= Required work =
Exactly the lines from the first line of the listing through the line containing "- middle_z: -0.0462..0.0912" should appear in the output, unchanged.
::::::::::
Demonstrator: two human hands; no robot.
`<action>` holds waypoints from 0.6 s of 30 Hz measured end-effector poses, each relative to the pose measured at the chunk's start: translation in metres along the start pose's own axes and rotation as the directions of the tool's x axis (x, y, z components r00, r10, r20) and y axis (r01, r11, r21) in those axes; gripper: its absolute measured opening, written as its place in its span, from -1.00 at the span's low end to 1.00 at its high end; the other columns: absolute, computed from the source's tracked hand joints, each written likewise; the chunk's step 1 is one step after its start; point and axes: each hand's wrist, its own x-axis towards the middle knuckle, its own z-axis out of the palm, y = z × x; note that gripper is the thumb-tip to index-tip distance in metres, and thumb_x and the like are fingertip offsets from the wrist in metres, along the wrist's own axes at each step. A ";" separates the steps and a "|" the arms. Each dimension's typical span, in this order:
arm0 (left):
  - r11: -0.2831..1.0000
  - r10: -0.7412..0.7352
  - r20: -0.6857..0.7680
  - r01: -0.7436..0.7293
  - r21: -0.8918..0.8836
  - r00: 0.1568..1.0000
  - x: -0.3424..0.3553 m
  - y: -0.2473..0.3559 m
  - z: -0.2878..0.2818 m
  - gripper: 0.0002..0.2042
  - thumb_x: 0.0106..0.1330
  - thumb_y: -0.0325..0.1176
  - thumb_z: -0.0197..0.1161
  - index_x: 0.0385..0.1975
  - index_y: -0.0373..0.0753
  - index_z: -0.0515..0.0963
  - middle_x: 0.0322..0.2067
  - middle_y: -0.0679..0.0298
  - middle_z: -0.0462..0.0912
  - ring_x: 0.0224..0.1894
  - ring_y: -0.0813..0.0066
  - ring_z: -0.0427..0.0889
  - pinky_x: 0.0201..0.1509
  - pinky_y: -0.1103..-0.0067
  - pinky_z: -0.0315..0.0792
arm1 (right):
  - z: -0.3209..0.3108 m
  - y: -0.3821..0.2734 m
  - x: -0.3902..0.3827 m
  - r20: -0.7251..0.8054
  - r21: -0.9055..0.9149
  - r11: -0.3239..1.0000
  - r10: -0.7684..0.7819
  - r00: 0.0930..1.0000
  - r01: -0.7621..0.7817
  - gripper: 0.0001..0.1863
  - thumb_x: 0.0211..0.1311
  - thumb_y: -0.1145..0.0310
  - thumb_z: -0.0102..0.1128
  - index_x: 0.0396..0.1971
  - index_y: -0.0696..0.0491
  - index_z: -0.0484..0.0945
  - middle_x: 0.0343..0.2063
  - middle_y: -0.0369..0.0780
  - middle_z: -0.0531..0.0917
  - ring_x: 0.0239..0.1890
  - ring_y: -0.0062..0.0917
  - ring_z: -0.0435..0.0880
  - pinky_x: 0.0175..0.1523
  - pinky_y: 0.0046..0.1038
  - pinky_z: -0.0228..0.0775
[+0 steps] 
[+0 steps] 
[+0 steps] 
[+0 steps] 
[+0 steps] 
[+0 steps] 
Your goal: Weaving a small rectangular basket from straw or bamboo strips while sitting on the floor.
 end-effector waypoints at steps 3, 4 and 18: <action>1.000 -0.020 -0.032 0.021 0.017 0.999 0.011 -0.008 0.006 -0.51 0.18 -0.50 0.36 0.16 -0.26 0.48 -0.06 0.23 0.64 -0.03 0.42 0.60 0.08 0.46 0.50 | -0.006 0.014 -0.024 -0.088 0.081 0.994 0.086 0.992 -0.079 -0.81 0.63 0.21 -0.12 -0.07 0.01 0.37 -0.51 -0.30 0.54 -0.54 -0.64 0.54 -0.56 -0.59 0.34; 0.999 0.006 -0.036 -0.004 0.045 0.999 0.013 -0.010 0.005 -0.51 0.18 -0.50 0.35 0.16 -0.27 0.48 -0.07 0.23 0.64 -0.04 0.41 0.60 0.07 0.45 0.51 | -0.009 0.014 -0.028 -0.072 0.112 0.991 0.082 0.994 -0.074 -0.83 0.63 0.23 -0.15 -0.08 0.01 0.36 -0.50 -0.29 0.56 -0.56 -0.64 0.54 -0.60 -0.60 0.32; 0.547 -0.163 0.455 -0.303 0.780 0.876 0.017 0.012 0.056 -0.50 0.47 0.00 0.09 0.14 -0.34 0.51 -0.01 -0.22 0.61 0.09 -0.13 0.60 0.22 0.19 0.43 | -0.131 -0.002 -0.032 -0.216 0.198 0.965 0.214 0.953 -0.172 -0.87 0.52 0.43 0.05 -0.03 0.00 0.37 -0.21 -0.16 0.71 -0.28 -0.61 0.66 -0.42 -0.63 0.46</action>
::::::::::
= Expected output =
Demonstrator: two human hands; no robot.
`<action>` holds waypoints from 0.6 s of 30 Hz measured end-effector poses, each relative to the pose measured at the chunk's start: translation in metres along the start pose's own axes and rotation as the directions of the tool's x axis (x, y, z components r00, r10, r20) and y axis (r01, r11, r21) in those axes; gripper: its absolute measured opening, written as its place in its span, from -1.00 at the span's low end to 1.00 at its high end; the other columns: absolute, computed from the source's tracked hand joints, each written likewise; the chunk's step 1 is one step after its start; point and axes: each hand's wrist, its own x-axis towards the middle knuckle, its own z-axis out of the palm, y = z × x; note that gripper is the thumb-tip to index-tip distance in metres, and thumb_x and the like are fingertip offsets from the wrist in metres, along the wrist's own axes at each step. A ";" separates the steps and a "|" the arms. Each dimension's typical span, in this order:
arm0 (left):
  - r11: -0.2831..1.0000
  - r10: -0.7412..0.7352
  - r20: -0.6857..0.7680
  - r01: -0.7436..0.7293
  - r21: -0.8918..0.8836
  - r00: 0.1568..1.0000
  - x: -0.3424..0.3553 m
  - y: -0.2473..0.3559 m
  - z: -0.2878..0.2818 m
  - gripper: 0.0002..0.2042
  - thumb_x: 0.0106..0.1330
  - thumb_y: -0.0325..0.1176
  - thumb_z: -0.0197..0.1161
  - index_x: 0.0385..0.1975
  - index_y: -0.0373..0.0753
  - index_z: -0.0515..0.0963
  - middle_x: 0.0322..0.2067
  - middle_y: -0.0679..0.0298
  - middle_z: -0.0462..0.0912

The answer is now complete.